トロープと普遍概念

ある分析哲学の本の訳者解説を眺めていたらおかしな言葉の使い方を見かけた。論理記号付きの引用は面倒なので、普通の言葉に直してみます。

xが藍トロープを持っているならば、そのxすべては青トロープを持つ

これを認めてしまったら、トロープ概念を普遍問題に持ち込む意義が失われてしまう。トロープとは(主に私たちに感じられるような)物の具体的な特性である。赤っぽい色合いとかふわっとした風合いがそうである。これだとクオリアと似ている感じもするがもちろん違う。トロープは存在論的な用語なので、むしろトロープがクオリアの源と考えた方がいいくらいだ(ただし実際にはそういう議論はあまり見ない)。だから誰にも感じられていないトロープも存在する。

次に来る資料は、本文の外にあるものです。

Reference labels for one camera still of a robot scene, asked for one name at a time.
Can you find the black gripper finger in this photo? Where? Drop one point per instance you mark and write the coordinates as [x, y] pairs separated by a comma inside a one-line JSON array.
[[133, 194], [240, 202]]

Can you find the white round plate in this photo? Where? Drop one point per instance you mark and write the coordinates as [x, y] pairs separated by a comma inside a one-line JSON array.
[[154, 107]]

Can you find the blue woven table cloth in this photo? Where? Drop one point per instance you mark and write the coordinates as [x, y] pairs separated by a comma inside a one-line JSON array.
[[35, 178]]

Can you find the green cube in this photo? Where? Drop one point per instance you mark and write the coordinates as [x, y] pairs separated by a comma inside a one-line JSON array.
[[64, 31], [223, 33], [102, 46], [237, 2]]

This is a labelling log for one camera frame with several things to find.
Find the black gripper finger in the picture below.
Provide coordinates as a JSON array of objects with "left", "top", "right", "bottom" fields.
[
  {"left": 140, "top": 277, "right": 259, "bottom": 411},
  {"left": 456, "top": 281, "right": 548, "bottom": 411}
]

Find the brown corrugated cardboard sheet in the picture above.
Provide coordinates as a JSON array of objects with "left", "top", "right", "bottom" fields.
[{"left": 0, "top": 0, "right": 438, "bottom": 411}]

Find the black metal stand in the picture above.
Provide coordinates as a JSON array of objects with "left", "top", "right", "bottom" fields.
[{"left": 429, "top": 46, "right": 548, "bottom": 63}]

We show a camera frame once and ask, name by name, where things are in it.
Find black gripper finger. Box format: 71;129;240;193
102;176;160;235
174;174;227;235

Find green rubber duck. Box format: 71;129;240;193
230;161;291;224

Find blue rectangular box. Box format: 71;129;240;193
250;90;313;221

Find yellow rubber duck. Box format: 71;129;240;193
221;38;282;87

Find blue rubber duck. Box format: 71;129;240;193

ここで重要なのはトロープは普遍概念的に分類される以前の物の具体的な特性であることである。だから、色トロープや形トロープなどはまだありえても、藍トロープだの青トロープだのはありえない。あるトロープ(ある具体的な色合い)が藍や青と呼ばれるようになるのであって、いきなり藍か青かと分類したらおかしい。ただし、色や形は上位のカテゴリーなので構わないようだ(アリストテレスのカテゴリー論も参照)。藍や青のような普遍概念の位置づけが問題なのに、初めから藍や青と分類したらどうしようもない。
ちなみに、トロープ説は特に唯名論で知られているが、トロープはスコラ哲学では個別的付帯者(英語でindividual accident、accidentは偶有者とも訳される)に相当しうるとあるのを見ると、私の直観ではトロープ説は実在論とされるドゥンス・スコトゥスの説にも近い気がする(個人的意見なので信用しないように)。

  • 参照リンク

Universals [Internet Encyclopedia of Philosophy]
http://www.iep.utm.edu/u/universa.htm

  • 追記(08/10/21)

ここで出している例が色なので単なる主観的な問題だと誤解を与えるかもしれないがそうではない。普遍問題を理解するには、いわゆる自然種の方が例としてはふさわしい。例えば「人間」は普遍としてどう位置づけられるのだろうか。勝手にそう分類してるだけ?似ているものを分類してる?分類の根拠が世界の側にあるのか?普遍が文字通り存在するかみたいなつまらない問題では断じてない。